Directions for this task:
Print the listing as it stands, omitting all images.
[Start of Attachment]
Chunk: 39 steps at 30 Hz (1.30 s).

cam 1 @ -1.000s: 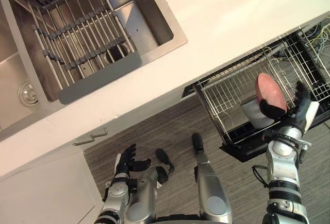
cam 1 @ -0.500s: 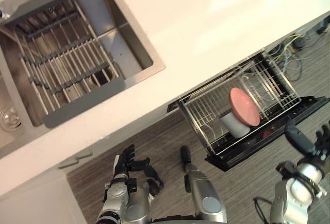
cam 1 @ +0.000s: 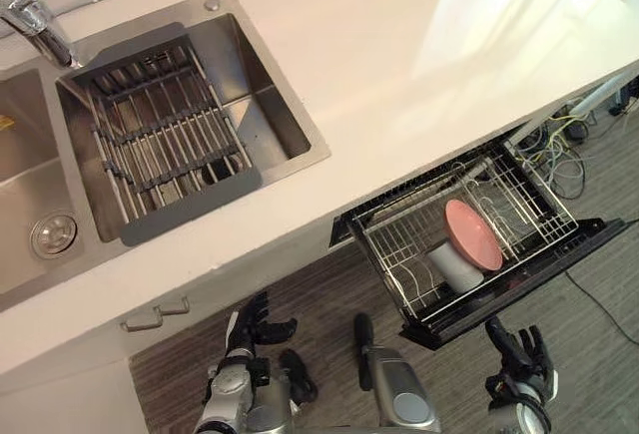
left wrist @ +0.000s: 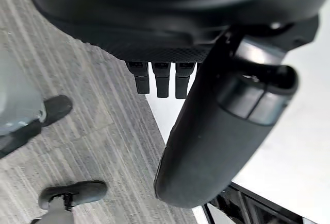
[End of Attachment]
Written answer:
Chunk: 39 steps at 30 Hz (1.30 s).

cam 1 @ -1.000s: 
cam 1 @ -0.500s: 
cam 1 @ +0.000s: 
left wrist @ +0.000s: 

Nothing else remains in this exercise.